Ni Echeburúa, ni Espino, ni Zamarro se sorprenden demasiado por el reciente estudio que pone en tela de juicio la eficacia del Prozac –que toman 40 millones de personas en el mundo– y otros antidepresivos en el tratamiento de las depresiones leves y moderadas. La doctora Zamarro estima que sus herramientas fundamentales de trabajo no se venden en la farmacia. “Los psicofármacos son buenos aliados si son necesarios, pero no lo son siempre. Tenemos que hacerle ver al paciente que el remedio a sus problemas no es una pastilla, sino que se requiere un esfuerzo por su parte. Las personas con trastornos mentales son enfermos, se han resentido o perdido alguno de sus recursos emocionales, y necesitan rehabilitación. Cuando te rompes una pierna precisas muletas un tiempo, pero tienes que hacer ejercicios, trabajar para volver a andar bien. Esto es lo mismo”.

Echeburúa y Espino son más radicales. “La industria farmacéutica quiere vender, y presiona a los facultativos para que prescriban. Los nuevos psicofármacos tienen menos efectos secundarios, son menos peligrosos, y cada vez más médicos se atreven a recetarlos. Además, el paciente ve la tele, curiosea en Internet y pide algo que le ayude. Así, todos contentos, pero se está sobrerrecetando”.

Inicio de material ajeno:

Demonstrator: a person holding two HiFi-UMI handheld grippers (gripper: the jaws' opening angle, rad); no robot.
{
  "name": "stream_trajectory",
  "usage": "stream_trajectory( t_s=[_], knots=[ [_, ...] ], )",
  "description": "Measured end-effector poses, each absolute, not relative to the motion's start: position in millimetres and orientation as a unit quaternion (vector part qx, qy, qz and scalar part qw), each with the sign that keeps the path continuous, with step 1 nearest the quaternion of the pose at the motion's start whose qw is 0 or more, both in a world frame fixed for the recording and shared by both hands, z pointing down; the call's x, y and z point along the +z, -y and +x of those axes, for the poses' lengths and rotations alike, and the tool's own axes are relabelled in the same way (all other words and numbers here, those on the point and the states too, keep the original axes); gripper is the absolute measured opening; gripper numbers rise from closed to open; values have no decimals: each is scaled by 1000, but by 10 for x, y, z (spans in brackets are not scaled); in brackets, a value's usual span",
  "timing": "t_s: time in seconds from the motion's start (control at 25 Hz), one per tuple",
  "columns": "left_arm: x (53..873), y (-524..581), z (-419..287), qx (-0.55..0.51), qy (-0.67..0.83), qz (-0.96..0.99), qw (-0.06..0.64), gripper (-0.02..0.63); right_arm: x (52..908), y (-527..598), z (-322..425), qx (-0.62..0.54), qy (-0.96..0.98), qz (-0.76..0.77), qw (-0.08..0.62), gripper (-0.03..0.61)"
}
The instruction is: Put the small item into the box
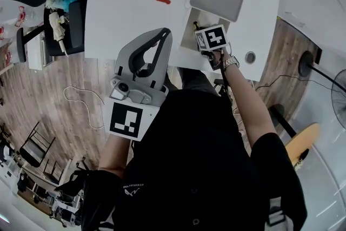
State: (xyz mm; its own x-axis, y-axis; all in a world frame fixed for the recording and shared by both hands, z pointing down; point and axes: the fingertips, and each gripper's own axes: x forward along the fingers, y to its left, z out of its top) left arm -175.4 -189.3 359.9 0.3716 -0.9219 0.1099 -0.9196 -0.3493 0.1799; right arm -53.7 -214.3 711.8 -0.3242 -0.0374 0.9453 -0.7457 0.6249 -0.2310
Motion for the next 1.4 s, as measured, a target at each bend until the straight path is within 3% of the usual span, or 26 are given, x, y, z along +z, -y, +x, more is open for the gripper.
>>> stream_trajectory(
  t_s=[0.6,0.72,0.76,0.84,1.2,1.4],
  knots=[
    [3617,1839,-1642,-9,561,821,107,5,6978,2190,-510,349,754,276,484,81],
    [3616,1849,-1575,-11,556,824,108,5,6941,2196,-484,347,759,277,476,54],
    [3614,1853,-1548,-11,553,826,107,5,6928,2202,-469,346,761,278,472,5],
    [3608,1855,-1502,-9,549,829,106,5,6886,2209,-442,347,768,278,462,5],
    [3577,1897,-1333,-23,523,845,109,5,6361,2235,-356,350,802,289,389,5],
    [3588,1986,-1097,-16,486,869,89,5,5944,2245,-235,370,816,317,310,5]
  ],
)
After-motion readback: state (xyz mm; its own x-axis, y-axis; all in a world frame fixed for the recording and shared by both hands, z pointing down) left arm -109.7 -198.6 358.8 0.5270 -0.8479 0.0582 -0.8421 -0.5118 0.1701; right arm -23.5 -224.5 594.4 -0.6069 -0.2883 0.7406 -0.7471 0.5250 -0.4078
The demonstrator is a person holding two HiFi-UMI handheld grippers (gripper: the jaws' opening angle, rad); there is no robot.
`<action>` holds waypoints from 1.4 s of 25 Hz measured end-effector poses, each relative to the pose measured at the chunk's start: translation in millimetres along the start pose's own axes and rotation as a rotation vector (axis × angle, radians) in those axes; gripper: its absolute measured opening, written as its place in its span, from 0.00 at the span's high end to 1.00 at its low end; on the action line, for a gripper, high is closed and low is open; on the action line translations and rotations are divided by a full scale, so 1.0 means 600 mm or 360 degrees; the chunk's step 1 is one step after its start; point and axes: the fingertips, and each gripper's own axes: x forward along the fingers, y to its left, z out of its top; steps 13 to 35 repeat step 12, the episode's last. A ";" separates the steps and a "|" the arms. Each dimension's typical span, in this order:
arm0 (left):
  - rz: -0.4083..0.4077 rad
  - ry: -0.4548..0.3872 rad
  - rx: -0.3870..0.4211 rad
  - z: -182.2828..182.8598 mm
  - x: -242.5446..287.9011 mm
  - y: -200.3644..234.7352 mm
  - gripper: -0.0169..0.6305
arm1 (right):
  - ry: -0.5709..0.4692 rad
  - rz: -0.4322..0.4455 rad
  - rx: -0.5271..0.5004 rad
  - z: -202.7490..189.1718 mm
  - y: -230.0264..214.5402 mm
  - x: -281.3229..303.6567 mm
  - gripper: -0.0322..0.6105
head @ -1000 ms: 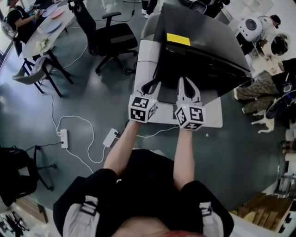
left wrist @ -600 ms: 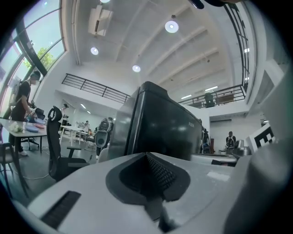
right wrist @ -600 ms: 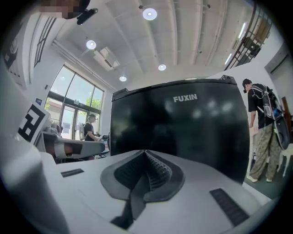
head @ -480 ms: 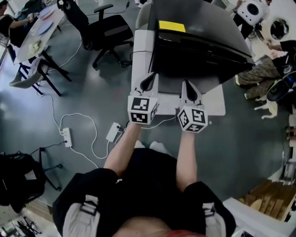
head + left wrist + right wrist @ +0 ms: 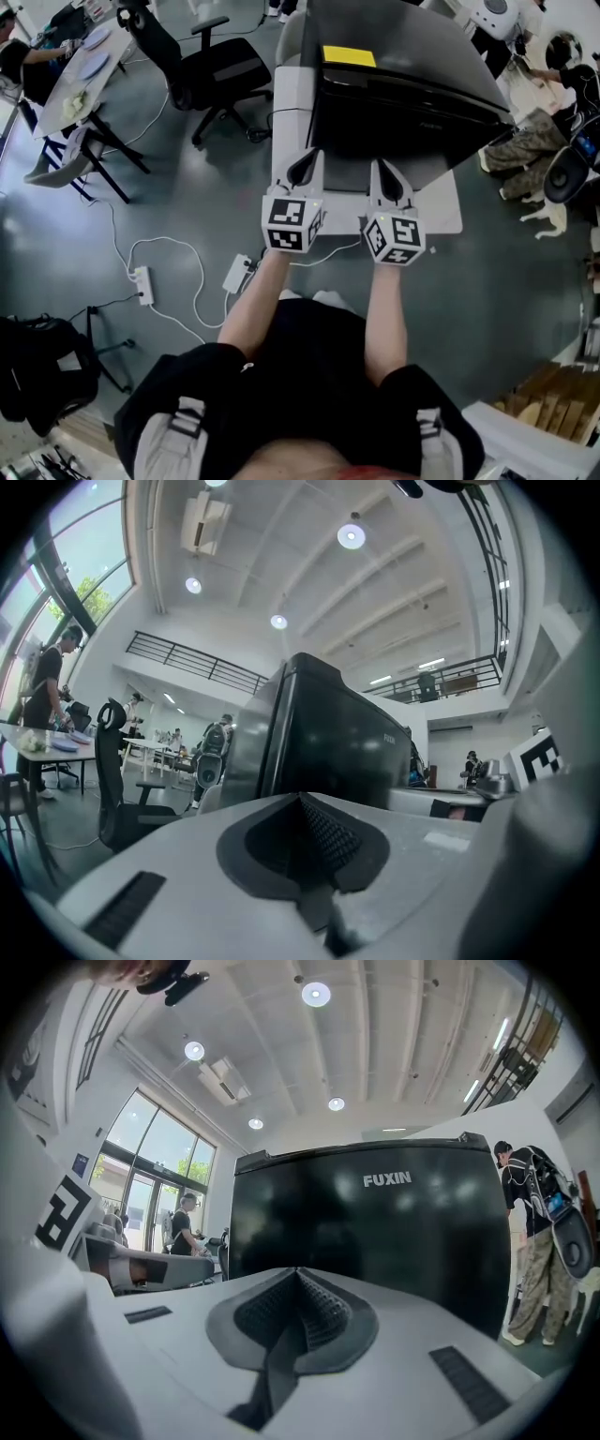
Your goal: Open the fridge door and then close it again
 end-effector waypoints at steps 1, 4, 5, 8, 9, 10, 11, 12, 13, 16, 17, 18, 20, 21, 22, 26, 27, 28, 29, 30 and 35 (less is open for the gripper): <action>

“El incremento del consumo de psicofármacos es escandaloso y no vemos una mejoría en la salud mental general de la gente”, opina Espino. El psiquiatra entona además un mea culpa profesional. “Tengo una guerra con algunos colegas jóvenes. Si dedicamos diez minutos de consulta a un paciente sólo para recetarle pastillas, ¿por qué no ponemos una máquina expendedora en la puerta? Éste es un oficio como otro, como el de barbero; pero hay que ejercerlo bien, y eso requiere tiempo, atención y dedicación”.

Ángel ha vuelto a trabajar. Ha estado casi dos meses de baja. Ya no tiene crisis. Sigue medicándose. “Me da más miedo dejarlo que engancharme, tengo muchas responsabilidades y me aterra no ser capaz de afrontarlas”. Su vida es exactamente la misma que cuando empezó el sinvivir. “Pero ahora soy yo. Ni más contento, ni más triste. Yo”.